■ Exercise requirements ■
Print the complete set of entries exactly.

Dataset excerpts:
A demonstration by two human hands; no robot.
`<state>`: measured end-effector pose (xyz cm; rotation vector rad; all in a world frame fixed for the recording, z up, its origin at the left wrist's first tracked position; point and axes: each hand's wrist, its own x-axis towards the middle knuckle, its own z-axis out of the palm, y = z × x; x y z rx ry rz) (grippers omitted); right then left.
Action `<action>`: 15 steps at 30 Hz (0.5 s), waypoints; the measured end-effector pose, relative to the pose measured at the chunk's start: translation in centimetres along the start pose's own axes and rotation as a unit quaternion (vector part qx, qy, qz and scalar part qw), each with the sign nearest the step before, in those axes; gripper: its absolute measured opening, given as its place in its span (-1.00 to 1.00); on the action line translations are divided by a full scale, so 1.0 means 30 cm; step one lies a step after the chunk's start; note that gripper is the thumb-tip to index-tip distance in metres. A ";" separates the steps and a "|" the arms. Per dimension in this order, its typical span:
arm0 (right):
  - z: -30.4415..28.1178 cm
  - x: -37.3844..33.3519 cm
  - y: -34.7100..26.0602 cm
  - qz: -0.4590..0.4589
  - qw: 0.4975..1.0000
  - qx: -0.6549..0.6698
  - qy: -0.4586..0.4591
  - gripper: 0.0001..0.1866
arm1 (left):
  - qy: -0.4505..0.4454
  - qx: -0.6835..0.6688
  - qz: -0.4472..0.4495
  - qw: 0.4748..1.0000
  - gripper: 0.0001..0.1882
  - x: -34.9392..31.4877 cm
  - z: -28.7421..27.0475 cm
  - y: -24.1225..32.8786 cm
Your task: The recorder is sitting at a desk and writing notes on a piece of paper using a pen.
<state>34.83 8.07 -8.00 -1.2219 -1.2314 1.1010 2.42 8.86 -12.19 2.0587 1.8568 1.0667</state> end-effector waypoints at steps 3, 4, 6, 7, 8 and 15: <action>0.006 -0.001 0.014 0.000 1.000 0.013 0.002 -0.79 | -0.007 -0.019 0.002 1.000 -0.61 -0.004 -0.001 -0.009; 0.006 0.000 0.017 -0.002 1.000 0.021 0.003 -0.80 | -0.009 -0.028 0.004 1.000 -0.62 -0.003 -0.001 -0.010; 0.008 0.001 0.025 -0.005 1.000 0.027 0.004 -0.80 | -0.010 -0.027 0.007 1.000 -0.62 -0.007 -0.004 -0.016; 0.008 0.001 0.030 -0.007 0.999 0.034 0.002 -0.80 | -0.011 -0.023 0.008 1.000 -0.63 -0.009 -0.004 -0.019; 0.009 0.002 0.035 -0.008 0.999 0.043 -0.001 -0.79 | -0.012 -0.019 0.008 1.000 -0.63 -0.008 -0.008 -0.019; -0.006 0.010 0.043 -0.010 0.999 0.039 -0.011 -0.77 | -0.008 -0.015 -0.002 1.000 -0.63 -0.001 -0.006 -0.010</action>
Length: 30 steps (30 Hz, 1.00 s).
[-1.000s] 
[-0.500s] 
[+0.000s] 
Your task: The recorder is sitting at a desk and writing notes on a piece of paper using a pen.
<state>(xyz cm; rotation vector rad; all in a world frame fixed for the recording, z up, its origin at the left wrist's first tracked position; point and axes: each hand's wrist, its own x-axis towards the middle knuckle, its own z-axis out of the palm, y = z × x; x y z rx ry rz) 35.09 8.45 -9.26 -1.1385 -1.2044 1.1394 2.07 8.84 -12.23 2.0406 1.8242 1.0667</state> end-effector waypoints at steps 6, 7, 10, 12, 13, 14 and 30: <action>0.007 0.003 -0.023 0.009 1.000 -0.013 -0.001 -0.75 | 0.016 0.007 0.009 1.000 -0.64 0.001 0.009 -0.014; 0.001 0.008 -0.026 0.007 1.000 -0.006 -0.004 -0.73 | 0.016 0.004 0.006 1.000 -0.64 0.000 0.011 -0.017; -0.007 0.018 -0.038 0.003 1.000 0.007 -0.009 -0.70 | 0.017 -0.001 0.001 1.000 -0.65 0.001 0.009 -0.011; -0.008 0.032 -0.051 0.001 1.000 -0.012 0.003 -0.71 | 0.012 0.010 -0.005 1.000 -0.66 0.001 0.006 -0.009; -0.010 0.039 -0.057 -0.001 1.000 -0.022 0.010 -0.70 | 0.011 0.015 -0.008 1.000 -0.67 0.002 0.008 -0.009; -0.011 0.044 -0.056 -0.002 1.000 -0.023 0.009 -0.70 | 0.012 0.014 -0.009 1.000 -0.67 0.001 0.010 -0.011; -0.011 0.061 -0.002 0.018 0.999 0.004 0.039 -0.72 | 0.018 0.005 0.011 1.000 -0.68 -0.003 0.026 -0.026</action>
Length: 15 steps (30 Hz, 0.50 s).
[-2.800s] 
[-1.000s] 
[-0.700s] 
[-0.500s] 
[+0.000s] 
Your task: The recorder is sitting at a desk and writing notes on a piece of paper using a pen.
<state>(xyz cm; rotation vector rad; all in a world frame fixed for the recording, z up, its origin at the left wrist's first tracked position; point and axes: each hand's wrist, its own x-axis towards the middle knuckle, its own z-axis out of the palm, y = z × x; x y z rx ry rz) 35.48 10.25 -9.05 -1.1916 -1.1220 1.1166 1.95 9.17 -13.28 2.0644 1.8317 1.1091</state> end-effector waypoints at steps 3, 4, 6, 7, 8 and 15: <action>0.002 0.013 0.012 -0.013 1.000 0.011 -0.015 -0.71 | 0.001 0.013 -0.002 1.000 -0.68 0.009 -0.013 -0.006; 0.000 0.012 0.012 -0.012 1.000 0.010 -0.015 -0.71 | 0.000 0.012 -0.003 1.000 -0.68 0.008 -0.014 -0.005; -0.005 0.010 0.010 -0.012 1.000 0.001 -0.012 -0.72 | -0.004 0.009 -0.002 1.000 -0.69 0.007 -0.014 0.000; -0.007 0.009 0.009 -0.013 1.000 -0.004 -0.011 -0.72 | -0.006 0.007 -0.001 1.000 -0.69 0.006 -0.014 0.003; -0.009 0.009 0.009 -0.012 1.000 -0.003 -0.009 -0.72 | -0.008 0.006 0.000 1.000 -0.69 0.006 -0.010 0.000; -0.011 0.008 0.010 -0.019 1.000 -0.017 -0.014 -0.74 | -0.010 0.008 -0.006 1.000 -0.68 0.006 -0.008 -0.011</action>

■ Answer space ■
A demonstration by two human hands; no robot.
`<state>`: measured end-effector pose (xyz cm; rotation vector rad; all in a world frame fixed for the recording, z up, its origin at the left wrist's first tracked position; point and axes: each hand's wrist, its own x-axis towards the middle knuckle, its own z-axis out of the palm, y = z × x; x y z rx ry rz) (grippers omitted); right then left.
Action `<action>`: 15 steps at 30 Hz (0.5 s), waypoints; the measured end-effector pose, relative to the pose measured at the chunk's start: translation in centimetres along the start pose's own axes and rotation as a unit quaternion (vector part qx, qy, qz and scalar part qw), each with the sign nearest the step before, in those axes; gripper: its absolute measured opening, given as its place in its span (-1.00 to 1.00); on the action line translations are divided by a full scale, so 1.0 means 30 cm; step one lies a step after the chunk's start; note that gripper is the thumb-tip to index-tip distance in metres. A ";" separates the steps and a "|" the arms. Per dimension in this order, its typical span:
arm0 (right):
  - z: -30.4415..28.1178 cm
  - x: -37.3844..33.3519 cm
  - y: -34.7100..26.0602 cm
  - qz: -0.4590..0.4589
  - qw: 0.4975..1.0000
  - qx: -0.6549..0.6698
  - qy: -0.4586..0.4591
  - gripper: 0.0001..0.1866
arm1 (left):
  - qy: -0.4505..0.4454
  - qx: -0.6835..0.6688
  - qz: -0.4472..0.4495
  - qw: 0.4748..1.0000
  - gripper: 0.0001..0.1882
  - x: -34.9392..31.4877 cm
  - z: -28.7421..27.0475 cm
  - y: -24.1225..32.8786 cm
Your task: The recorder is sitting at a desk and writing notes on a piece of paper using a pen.
<state>34.83 8.07 -8.00 -1.2219 -1.2314 1.1010 2.42 8.86 -12.19 2.0587 1.8568 1.0667</state> end-effector waypoints at steps 3, 4, 6, 7, 8 and 15: <action>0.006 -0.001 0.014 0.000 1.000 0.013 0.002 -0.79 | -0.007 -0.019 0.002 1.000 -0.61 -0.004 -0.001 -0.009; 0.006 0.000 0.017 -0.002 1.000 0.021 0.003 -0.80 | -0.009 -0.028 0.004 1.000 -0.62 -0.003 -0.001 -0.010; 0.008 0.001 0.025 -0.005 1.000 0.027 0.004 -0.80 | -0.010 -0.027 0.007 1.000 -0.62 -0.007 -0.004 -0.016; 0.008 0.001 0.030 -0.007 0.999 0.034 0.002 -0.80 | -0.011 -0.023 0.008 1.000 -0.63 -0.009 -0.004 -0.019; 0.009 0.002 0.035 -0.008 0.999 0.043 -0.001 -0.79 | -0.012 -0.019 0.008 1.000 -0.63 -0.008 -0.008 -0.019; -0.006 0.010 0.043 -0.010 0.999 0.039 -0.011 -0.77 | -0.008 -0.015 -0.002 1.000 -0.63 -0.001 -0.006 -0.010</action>
Length: 30 steps (30 Hz, 1.00 s).
[-1.000s] 
[-0.500s] 
[+0.000s] 
Your task: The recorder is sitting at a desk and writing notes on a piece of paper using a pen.
<state>(xyz cm; rotation vector rad; all in a world frame fixed for the recording, z up, its origin at the left wrist's first tracked position; point and axes: each hand's wrist, its own x-axis towards the middle knuckle, its own z-axis out of the palm, y = z × x; x y z rx ry rz) 35.09 8.45 -9.26 -1.1385 -1.2044 1.1394 2.07 8.84 -12.23 2.0406 1.8242 1.0667</state> end-effector waypoints at steps 6, 7, 10, 12, 13, 14 and 30: <action>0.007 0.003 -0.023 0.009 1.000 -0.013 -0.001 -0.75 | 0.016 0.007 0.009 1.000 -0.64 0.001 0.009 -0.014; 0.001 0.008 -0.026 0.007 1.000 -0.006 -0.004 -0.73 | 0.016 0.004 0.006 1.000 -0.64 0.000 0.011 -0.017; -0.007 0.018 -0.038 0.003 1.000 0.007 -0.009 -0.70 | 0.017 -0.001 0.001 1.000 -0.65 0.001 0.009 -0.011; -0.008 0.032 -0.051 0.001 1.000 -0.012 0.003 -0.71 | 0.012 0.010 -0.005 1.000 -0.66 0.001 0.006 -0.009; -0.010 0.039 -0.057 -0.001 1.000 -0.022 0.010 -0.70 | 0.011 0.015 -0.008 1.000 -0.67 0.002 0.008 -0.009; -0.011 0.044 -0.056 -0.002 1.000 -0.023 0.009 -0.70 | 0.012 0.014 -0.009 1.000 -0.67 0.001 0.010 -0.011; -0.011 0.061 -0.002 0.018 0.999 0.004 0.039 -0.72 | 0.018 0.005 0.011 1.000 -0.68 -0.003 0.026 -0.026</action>
Length: 15 steps (30 Hz, 0.50 s).
[-2.800s] 
[-1.000s] 
[-0.700s] 
[-0.500s] 
[+0.000s] 
Your task: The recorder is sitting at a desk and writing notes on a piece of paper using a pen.
<state>(xyz cm; rotation vector rad; all in a world frame fixed for the recording, z up, its origin at the left wrist's first tracked position; point and axes: each hand's wrist, its own x-axis towards the middle knuckle, its own z-axis out of the palm, y = z × x; x y z rx ry rz) 35.48 10.25 -9.05 -1.1916 -1.1220 1.1166 1.95 9.17 -13.28 2.0644 1.8317 1.1091</state> end-effector waypoints at steps 3, 4, 6, 7, 8 and 15: <action>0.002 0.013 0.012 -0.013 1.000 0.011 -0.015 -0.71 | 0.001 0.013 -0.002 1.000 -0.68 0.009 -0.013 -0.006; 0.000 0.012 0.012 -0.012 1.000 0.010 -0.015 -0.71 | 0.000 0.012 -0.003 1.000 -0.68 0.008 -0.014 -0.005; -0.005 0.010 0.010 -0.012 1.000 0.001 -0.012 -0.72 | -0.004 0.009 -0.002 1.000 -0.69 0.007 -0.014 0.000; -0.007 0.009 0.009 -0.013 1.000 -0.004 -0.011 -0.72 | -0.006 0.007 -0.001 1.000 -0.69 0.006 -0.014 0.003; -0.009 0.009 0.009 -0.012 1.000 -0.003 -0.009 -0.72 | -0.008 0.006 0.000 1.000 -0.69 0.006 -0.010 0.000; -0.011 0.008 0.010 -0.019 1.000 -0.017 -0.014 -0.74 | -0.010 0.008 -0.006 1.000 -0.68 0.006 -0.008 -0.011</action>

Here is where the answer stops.